I’m struggling to find a time to sit and write a blog. So, I decided to take pieces from my book (Aka large pamphlet) and post them for now! Hopefully soon life will slow down and I’ll write something new!
I’m one hundred percent certain that God is hilarious. I can say this with such conviction because we are created in his image and there are people out there like Kevin James, Owen Wilson, Anjelah Johnson…These are incredibly funny people. If we are created in his image and he has made these funny people then he himself, is in fact, funny. I believe God to be Almighty, All Knowing, Just, Omnipresent…But the character of God that I find the most comfort in is, God is Funny. Humor in my life is a must. I need to know that when life is kicking me and kicking me, God is like nudging me saying, “Look, Emilee, that llama has a dumb haircut.” He knows me and knows my needs, which is precisely why he created the miniature horse. I mean, c’mon, it’s a horse only small! So funny, right?

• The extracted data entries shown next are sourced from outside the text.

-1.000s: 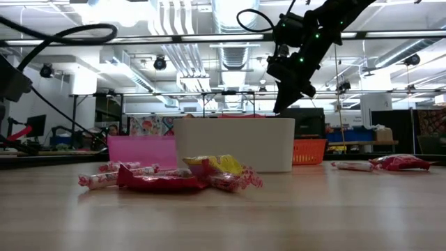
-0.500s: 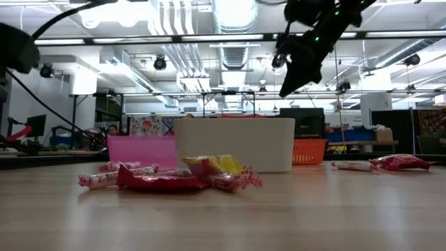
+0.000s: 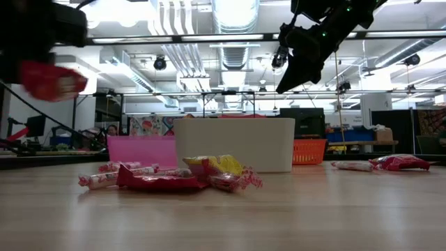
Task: Sort candy
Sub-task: Put the red chocolate into the red bin
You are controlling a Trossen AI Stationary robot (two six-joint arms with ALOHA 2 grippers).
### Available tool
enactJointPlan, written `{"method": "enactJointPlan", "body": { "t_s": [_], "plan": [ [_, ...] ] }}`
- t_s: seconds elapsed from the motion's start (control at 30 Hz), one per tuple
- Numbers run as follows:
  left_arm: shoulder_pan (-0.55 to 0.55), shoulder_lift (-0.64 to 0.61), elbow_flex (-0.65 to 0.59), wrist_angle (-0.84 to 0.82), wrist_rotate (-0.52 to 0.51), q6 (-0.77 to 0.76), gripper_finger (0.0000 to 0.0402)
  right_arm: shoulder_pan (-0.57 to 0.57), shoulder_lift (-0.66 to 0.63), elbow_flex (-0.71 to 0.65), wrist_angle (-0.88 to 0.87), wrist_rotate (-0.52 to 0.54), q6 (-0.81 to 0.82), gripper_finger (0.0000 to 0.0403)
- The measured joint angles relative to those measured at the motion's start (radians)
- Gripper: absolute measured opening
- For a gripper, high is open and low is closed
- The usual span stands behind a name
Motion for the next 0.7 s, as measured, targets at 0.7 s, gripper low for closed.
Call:
{"method": "enactJointPlan", "body": {
  "t_s": [0.7],
  "plan": [
    [1.005,0.108,0.001,0.537,0.036,0.856,0.0000,0.000,0.000,-0.017,0.053,0.000,0.019,0.0009]
  ]
}}
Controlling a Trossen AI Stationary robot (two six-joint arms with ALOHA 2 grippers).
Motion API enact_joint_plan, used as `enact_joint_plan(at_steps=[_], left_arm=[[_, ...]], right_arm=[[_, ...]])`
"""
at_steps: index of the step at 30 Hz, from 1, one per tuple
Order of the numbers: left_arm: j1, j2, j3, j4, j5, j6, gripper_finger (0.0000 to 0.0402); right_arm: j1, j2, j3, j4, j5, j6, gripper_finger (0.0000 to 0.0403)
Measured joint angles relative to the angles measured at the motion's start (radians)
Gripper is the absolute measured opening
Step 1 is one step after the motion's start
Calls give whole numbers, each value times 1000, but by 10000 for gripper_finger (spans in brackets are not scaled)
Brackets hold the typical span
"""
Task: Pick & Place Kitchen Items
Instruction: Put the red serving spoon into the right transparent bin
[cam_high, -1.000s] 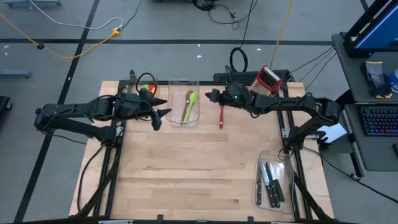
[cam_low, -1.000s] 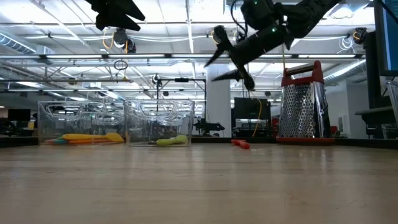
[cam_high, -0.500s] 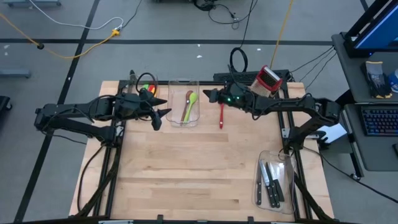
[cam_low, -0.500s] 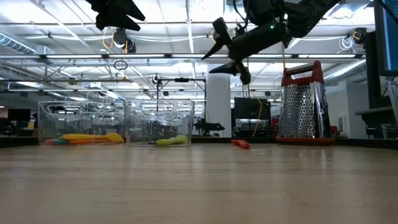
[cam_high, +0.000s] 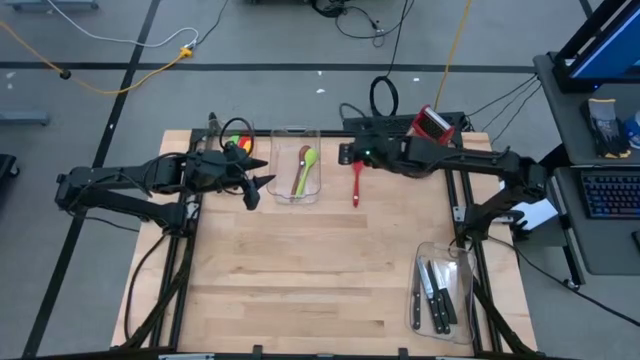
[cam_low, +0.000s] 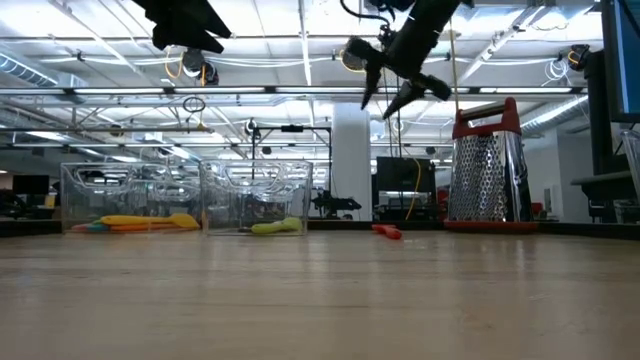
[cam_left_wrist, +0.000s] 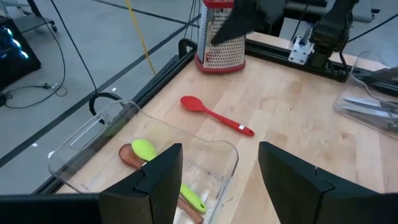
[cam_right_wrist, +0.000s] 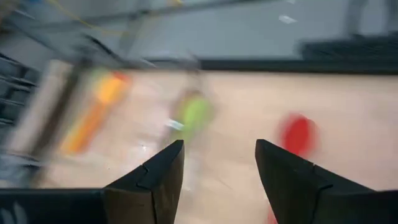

Now, I didn’t laugh my way through years of suffering. I didn’t take every challenge through illness and just giggled right past it. I cried a lot. I begged God for mercy often. I had moments where giving up and taking my own life felt justified. I’m weak and I’m human. I know that you’re thinking, “No, Emilee, you’re so amazing. I wish I could be just like you. You’re like, the best thing ever to hit the planet.” I get it, it’s confusing but I assure you, I have had some very ugly moments. I’ve been a big baby on some days and a real monster on other days. I’m ok with admitting this and laying it all out there for you because I trust in God. I trust that God has a plan for my life. I trust that God will avenge me if I get attacked for being transparent. I’m not here to paint a pretty little lie. I’m here for the ugly truth and the funny in between. Ezekiel 25:17 says, “I will execute great vengeance on them with wrathful rebukes. Then they will know that I am the Lord, when I lay my vengeance upon them.” I just peed a little. That is some scary stuff right there. I dare you to slam me now.
When I was first diagnosed with Lyme disease (Please note there is no ‘s’ on the end of Lyme) I freaked out a little but was also relieved. I finally had a real diagnosis. I could finally tell people what was happening to me. I could finally mentally slap all the doubters in the face. It was the best worst news ever. I immediately found a Lyme literate doctor and started my journey towards health, or at least the closest thing to it. I felt incredibly blessed that God had put certain people in my path. I was fortunate to have a husband fighting for me. He never questioned whether I might just be depressed. He never gave up on me. He fought for me when I had no fight. The day he said “I Do” was the best day of my life. While my parents were down front looking at Phillip saying, “Sucker! Good luck with that,” I was saying, “Thank you God for such a treasure.” I could go on and on about him but I’ll save that for later. I’m focusing on God right now, geez, stay focused.
God is my whole life. I would have died without him. I would have given up and quit. I trusted he would get me through any pain or suffering I felt that day. It’s actually a miracle that I was aware of God through all the kicking and screaming but I was. I knew, without a doubt, God would come through. He would give the strength I needed, when I needed it. Most often it was through laughter. He would show me something funny and we would laugh together and then move on together. When I say we would laugh together, I don’t mean I would hear an audible laugh from God. I mean I would laugh and just know God was laughing with me. Golly, I’m not crazy. Although, if you hear God audibly I don’t mean to judge, that’s cool. You might think about getting it checked still, but seriously, still cool.
Through the years there have been many dark days. The Lyme disease has caused my body to be in horrific pain. My whole body hurts all the way to the bone. Pain is a prison. You are stuck there and it keeps you in bed and isolated from the world. In these moments it was crucial that God provide. I was incredibly lonely. I hated being in bed away from my family and friends.
I love people. I am what they call a social butterfly. So, to be cooped up in a room was miserable for me. It seemed that every time it got just a little too hard or lonely I would get some stupid text from my BFF. God would use her to take the focus off my pain and circumstances. He would provide a situation for me to laugh or roll my eyes at her bizarreness. God used my best friend often to bring me “back to life.”
Life with Lyme, without God, seems impossible. My heart breaks knowing people are suffering from a chronic illness or a disease without knowing the love of the Lord. They go through this giant battle without seeing the hope that God can provide. This is tragic and just not ok.
The Bible says, “And the prayer of faith will save the one who is sick, and the Lord will raise him up. And if he has committed sins, he will be forgiven.” James 5:15. God would raise me up constantly, daily, hourly… What a gift I was given through such a hard time. God is the answer people, so quit being stubborn and give your life to him. I demand you believe in God!
I totally nailed that speech! I’m sure thousands just gave their lives to Jesus. Gold crown in heaven, check!